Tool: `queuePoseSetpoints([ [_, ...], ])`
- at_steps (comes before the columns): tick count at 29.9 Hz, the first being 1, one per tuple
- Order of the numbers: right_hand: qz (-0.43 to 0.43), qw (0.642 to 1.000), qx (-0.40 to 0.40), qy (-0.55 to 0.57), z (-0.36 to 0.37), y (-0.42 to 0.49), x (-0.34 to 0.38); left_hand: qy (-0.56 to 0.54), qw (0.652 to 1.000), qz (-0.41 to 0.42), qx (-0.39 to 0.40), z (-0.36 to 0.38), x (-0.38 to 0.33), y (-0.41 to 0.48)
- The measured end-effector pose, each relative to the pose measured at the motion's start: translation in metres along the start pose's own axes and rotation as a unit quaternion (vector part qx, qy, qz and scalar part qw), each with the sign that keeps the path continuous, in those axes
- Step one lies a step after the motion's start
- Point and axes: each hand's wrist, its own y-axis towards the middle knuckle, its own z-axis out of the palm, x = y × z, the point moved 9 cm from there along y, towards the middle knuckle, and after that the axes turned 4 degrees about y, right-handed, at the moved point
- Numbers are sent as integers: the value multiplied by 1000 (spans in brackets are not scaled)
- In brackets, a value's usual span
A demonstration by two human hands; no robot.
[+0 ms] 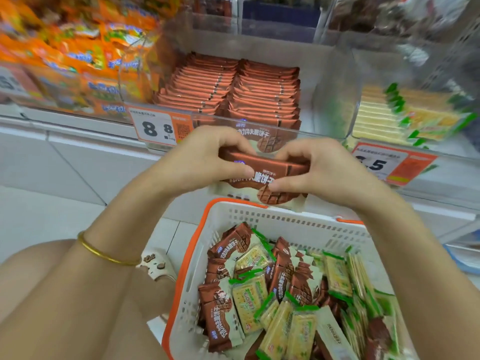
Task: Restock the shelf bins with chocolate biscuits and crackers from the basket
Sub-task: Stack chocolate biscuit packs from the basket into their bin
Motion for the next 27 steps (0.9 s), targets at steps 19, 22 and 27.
queuePoseSetpoints([
  [19, 86, 923, -1, -374, -20, 119, -5, 232, 929, 66, -280, -40, 2, -7],
  [22, 105, 929, 35, -353, -21, 112, -2, 252, 924, 95, -272, -34, -6, -16],
  [27, -32, 977, -124, -171, -25, 41, 34, 287, 945, 48, -151, -8, 26, -25],
])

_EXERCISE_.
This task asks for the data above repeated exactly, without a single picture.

_EXERCISE RESULT_.
Tool: `queuePoseSetpoints([ [_, ...], ])`
- at_steps (comes before the columns): tick count at 29.9 Hz, the first being 1, one per tuple
- Order of the numbers: right_hand: qz (-0.43 to 0.43), qw (0.642 to 1.000), qx (-0.40 to 0.40), qy (-0.55 to 0.57), z (-0.36 to 0.37), y (-0.42 to 0.49), x (-0.34 to 0.38); left_hand: qy (-0.56 to 0.54), qw (0.652 to 1.000), qz (-0.41 to 0.42), qx (-0.39 to 0.40), z (-0.36 to 0.38), x (-0.38 to 0.33), y (-0.41 to 0.48)
- The measured end-effector pose, each relative to the pose measured at the motion's start: translation in metres along the start pose's own axes and rotation as a unit quaternion (vector part qx, qy, qz and scalar part qw), each with the sign that keeps the path continuous, in those axes
- Step one lies a step after the motion's start
- Point and axes: each hand's wrist, its own y-axis towards the middle knuckle, its own z-axis out of the palm, x = y × z, the point moved 9 cm from there along y, towards the middle knuckle, and after that the axes turned 4 degrees about y, right-handed, at the moved point
- Numbers are sent as integers: the value multiplied by 1000 (spans in brackets are not scaled)
- In brackets, a value's usual span
A demonstration by two human hands; no robot.
[+0 ms] 
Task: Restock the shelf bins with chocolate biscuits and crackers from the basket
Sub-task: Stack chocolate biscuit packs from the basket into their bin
Motion for the next 27 steps (0.9 s), targets at steps 19, 22 and 27.
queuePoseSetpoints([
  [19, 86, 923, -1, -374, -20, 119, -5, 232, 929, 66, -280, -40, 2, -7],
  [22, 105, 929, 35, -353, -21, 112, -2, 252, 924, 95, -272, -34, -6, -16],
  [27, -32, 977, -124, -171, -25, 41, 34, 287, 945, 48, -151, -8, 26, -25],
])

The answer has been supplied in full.